* [What you are asked to do] Below are the records. State how many of their lines hold the word "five", and add nothing else.
╭──
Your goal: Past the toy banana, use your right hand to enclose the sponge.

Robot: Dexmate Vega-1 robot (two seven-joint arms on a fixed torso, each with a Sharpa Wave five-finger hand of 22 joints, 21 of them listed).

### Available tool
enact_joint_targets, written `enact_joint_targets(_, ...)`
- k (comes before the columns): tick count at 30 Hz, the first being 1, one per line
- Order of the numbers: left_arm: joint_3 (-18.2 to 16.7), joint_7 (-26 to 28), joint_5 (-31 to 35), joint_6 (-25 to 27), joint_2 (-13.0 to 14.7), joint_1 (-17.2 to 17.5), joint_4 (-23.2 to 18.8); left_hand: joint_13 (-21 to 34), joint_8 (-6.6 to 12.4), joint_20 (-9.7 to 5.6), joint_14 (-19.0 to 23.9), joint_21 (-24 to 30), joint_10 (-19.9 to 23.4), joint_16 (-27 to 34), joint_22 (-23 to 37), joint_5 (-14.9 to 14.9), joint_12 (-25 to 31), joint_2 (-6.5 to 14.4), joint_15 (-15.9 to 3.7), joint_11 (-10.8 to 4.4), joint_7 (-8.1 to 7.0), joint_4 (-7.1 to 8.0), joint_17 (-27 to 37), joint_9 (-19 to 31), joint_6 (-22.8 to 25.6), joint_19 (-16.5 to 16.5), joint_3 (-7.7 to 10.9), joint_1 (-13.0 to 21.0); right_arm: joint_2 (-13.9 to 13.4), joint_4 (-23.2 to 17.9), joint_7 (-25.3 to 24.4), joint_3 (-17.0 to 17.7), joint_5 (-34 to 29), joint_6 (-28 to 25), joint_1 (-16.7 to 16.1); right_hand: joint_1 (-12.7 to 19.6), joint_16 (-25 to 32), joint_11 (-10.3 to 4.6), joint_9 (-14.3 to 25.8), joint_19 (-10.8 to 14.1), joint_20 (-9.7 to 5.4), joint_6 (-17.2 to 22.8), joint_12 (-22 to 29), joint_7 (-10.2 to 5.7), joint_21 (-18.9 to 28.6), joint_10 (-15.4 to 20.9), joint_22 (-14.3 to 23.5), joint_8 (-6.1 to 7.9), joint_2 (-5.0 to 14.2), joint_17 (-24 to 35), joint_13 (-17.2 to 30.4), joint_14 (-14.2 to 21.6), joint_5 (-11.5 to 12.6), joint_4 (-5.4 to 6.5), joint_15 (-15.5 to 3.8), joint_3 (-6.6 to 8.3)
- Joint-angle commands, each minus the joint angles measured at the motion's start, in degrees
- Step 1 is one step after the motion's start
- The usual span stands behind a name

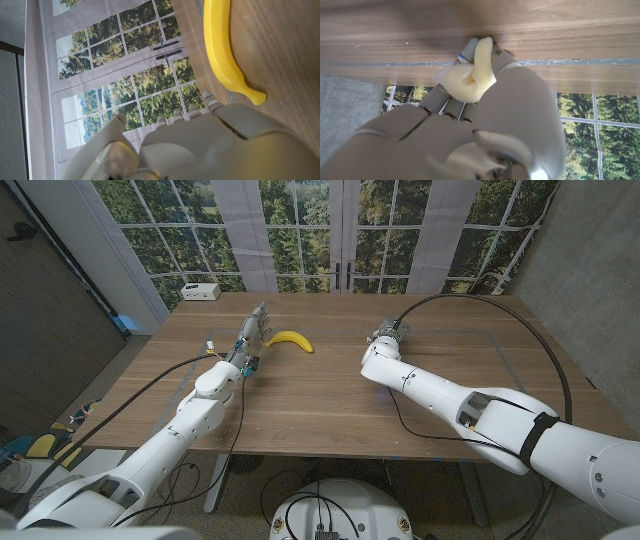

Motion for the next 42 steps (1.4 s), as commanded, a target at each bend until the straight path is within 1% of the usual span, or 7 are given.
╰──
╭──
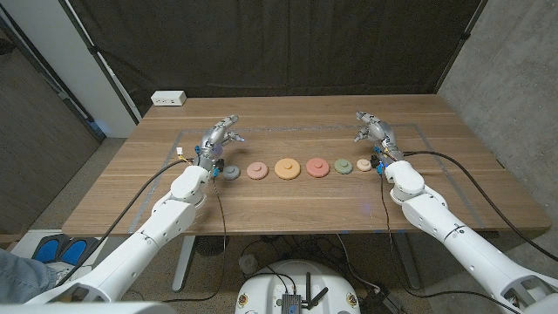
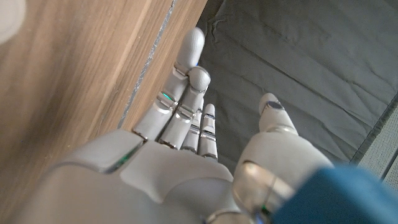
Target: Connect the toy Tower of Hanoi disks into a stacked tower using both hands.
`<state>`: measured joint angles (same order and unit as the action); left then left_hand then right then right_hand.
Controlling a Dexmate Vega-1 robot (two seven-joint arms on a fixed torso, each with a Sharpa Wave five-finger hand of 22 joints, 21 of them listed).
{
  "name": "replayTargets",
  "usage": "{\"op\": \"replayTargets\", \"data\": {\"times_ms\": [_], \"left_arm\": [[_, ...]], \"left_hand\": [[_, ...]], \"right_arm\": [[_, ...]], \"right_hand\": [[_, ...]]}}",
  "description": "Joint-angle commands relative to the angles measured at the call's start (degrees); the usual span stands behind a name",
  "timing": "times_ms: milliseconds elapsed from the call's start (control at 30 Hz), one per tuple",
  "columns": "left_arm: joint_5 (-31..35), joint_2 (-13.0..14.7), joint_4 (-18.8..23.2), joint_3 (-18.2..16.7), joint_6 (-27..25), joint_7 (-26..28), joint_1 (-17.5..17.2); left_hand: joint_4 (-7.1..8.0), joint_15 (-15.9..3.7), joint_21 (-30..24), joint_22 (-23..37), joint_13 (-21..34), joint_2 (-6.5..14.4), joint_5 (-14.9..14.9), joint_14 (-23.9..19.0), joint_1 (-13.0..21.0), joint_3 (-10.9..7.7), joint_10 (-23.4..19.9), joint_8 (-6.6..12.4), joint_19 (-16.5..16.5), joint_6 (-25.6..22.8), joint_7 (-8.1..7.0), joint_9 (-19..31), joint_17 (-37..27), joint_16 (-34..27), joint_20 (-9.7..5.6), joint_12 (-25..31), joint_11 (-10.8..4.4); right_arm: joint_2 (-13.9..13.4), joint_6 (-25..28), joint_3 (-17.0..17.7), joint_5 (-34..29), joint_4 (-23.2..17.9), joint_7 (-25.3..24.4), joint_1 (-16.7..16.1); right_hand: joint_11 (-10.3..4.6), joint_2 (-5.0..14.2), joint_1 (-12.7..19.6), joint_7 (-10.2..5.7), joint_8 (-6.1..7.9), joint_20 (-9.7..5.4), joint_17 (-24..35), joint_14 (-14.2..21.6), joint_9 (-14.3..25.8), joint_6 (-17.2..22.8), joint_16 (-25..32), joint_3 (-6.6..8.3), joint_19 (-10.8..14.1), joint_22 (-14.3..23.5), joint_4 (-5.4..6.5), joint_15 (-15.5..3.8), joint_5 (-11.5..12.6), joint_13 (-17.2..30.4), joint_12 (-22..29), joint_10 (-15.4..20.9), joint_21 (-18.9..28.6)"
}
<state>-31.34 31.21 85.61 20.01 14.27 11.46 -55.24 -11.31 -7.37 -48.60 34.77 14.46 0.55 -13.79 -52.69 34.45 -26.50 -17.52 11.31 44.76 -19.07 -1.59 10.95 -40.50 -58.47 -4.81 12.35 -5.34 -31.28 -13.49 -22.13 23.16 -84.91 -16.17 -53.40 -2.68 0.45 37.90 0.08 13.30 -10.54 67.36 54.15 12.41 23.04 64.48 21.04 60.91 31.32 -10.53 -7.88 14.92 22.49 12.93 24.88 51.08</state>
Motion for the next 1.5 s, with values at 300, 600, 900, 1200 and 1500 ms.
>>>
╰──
* [The answer] 2